WHO Director-General Tedros Adhanom Ghebreyesus said that the COVAX programme, run with the GAVI vaccine alliance, needed 10 million doses immediately to inoculate healthcare workers and older people as a stop-gap measure.

"COVAX is ready to deliver but we can't deliver vaccines we don't have. Bilateral deals, export bans, vaccine nationalism and vaccine diplomacy have caused distortions in the market with gross inequities in supply and demand," Tedros told a news conference.

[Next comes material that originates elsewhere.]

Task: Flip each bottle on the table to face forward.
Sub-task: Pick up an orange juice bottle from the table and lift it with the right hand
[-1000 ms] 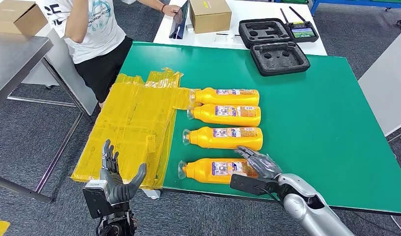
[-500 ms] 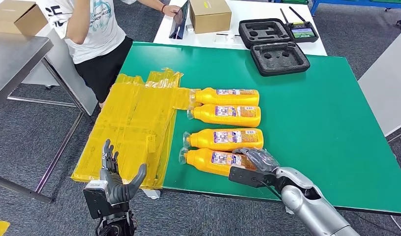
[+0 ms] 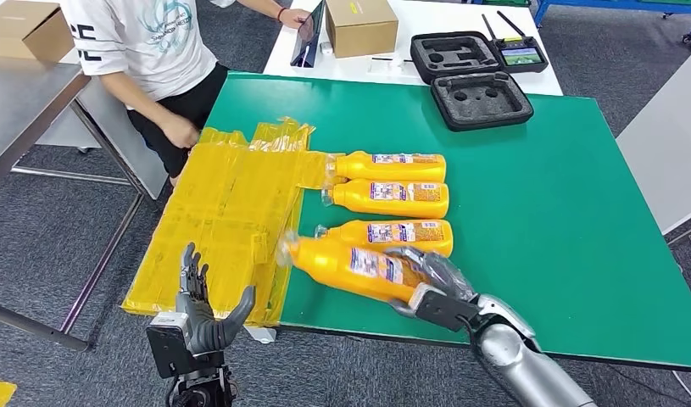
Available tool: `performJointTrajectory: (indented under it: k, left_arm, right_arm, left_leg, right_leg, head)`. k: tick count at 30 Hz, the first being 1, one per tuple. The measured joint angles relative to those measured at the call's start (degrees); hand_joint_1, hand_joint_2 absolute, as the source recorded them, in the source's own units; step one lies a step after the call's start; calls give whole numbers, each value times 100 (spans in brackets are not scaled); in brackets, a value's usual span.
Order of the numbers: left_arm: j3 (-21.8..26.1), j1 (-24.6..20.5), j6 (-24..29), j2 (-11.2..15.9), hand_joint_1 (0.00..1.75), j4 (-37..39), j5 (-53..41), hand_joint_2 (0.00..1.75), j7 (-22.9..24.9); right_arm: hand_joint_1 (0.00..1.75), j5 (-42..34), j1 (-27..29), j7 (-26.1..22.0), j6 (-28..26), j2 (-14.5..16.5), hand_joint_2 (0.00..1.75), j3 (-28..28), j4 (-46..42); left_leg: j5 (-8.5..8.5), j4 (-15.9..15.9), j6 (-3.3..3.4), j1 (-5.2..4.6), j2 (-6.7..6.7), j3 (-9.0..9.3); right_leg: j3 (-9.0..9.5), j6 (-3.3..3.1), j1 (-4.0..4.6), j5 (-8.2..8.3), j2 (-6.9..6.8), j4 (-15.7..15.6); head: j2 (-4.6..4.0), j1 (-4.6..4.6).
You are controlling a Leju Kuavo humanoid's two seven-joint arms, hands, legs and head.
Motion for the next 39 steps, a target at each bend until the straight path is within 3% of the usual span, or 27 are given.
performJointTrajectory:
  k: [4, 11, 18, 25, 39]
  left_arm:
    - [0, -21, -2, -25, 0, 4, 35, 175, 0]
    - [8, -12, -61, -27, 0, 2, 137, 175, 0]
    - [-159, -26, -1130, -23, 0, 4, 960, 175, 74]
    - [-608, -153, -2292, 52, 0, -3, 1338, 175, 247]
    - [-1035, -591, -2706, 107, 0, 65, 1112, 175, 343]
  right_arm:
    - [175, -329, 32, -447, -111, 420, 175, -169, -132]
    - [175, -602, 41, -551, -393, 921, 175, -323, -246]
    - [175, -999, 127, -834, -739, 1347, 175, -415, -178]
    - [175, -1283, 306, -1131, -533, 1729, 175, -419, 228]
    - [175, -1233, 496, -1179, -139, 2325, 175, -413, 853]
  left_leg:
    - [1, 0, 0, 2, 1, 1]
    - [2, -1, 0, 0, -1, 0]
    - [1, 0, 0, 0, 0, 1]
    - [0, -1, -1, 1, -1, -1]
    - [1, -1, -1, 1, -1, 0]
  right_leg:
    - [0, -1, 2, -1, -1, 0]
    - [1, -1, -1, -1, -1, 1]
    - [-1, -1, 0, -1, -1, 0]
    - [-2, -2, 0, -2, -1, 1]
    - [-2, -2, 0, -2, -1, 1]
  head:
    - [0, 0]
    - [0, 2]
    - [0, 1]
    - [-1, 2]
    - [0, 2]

"Ten million doses is not much and it's not nearly enough," he said.

India, the world's biggest vaccine maker, said on Friday it would make domestic inoculations a priority. The move will hit COVAX supplies as some of AstraZeneca's vaccine is produced by the Serum Institute of India.

Tedros thanked India for its exports so far and said the move was "understandable" given rising infections. He added that talks with India were underway to find a balance between local and international needs.

So far COVAX has delivered 32 million vaccine doses to 61 countries, but 36 countries still await vaccines to start inoculations, he said.

Tedros has said countries should work together to ensure COVID-19 vaccinations begin everywhere across the world within the first 100 days of 2021, or by April 10.

WHO senior adviser Bruce Aylward said that talks with well-supplied countries about donations were underway and that some had expressed "positive interest", without naming them.

Meanwhile a long-awaited report into the origins of the novel coronavirus, following a WHO team trip to Wuhan, China in January and February, would be released in the next few days, team leader Peter Ben Embarek said. WHO's member states will receive it first before it is made public, he said.